3 questions à... Christophe Leclerc, associé, Accuracy
Quel est l’ambiance générale de vos discussions avec la l’administration fiscale ?
Christophe Leclerc : Les discussions avec l’administration fiscale sont de plus en plus techniques. Leurs professionnels sont tout à fait à même de comprendre et de comparer la structuration d’un management package. Ils font désormais le tri entre les différentes évaluations qui leur sont présentées. L’importance d’une évaluation du management package, indépendante et préalable, réalisée par un expert de ce type de produit, est dès lors un atout majeur pour les dirigeants qui veulent réduire leur risque de redressement. Cela nous arrive également d’intervenir a posteriori de l’opération à titre d’expert pour éclairer les positions prises à l’origine et aider la discussion avec l’administration fiscale.
Vos méthodes d’évaluations ont-elles été modifiées par l’interventionnisme fiscal ?

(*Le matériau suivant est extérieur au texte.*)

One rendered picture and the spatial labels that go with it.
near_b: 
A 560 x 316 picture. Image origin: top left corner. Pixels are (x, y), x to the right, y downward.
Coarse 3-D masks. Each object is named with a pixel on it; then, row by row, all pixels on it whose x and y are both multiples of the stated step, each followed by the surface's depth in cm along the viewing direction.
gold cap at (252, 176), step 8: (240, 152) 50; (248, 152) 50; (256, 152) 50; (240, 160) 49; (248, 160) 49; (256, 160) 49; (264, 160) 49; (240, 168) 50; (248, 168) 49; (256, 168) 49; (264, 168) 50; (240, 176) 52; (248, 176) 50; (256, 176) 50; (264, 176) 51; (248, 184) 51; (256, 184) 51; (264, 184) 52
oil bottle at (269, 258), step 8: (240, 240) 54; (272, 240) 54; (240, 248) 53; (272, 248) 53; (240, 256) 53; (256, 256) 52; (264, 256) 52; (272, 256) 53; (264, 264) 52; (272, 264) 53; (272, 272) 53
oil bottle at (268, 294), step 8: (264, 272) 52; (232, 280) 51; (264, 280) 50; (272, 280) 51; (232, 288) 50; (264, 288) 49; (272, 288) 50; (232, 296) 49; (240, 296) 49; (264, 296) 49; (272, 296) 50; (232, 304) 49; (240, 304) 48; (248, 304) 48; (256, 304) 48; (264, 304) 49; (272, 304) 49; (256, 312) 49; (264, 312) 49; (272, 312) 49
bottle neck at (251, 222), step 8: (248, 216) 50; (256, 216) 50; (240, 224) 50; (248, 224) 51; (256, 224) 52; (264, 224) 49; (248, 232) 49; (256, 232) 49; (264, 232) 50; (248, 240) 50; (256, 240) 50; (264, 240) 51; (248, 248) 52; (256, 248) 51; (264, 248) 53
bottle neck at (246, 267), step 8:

Christophe Leclerc :Il nous semble important d’adapter autant que possible notre approche pour pouvoir discuter ensuite efficacement avec l’administration fiscale. Dans le cadre de notre méthodologie Accur’option®, nous utilisions d’ores et déjà deux des principales techniques, la troisième n’étant utilisée que pour valider les valeurs obtenues en cas d’écart entre les deux premières évaluations. L’expert se doit de pouvoir donner les clés, mettre en avant les spécificités de l’évaluation d’un management package de LBO. Il est donc important qu’il bénéficie d’une grande expérience pour pouvoir apprécier le réalisme de l’évaluation obtenue et être ainsi crédible vis-à-vis de l’administration fiscale.
Comment intervenez-vous ?
Christophe Leclerc : Nous travaillons aussi bien pour les managers, les fonds d’investissement que pour leurs conseils. Nous accompagnons ainsi certains managers depuis 2005, parfois à l’occasion de leur 3ème LBO. Dans une démarche qualitative, nous avons pris la décision de mettre en place une équipe totalement dédiée à ce type d’évaluations. Elle détermine d’ores et déjà de manière indépendante la valeur de près d’une centaine de management packages par an. Une dizaine de professionnels, principalement des profils d’ingénieurs, polytechniciens, centraliens ou encore normaliens ont été formés pour intervenir sur ces évaluations. Ces professionnels sont ainsi parfaitement à même de gérer des modèles compliqués, d’en comprendre les limites, de les adapter pour correspondre aux spécificités du LBO et du non coté.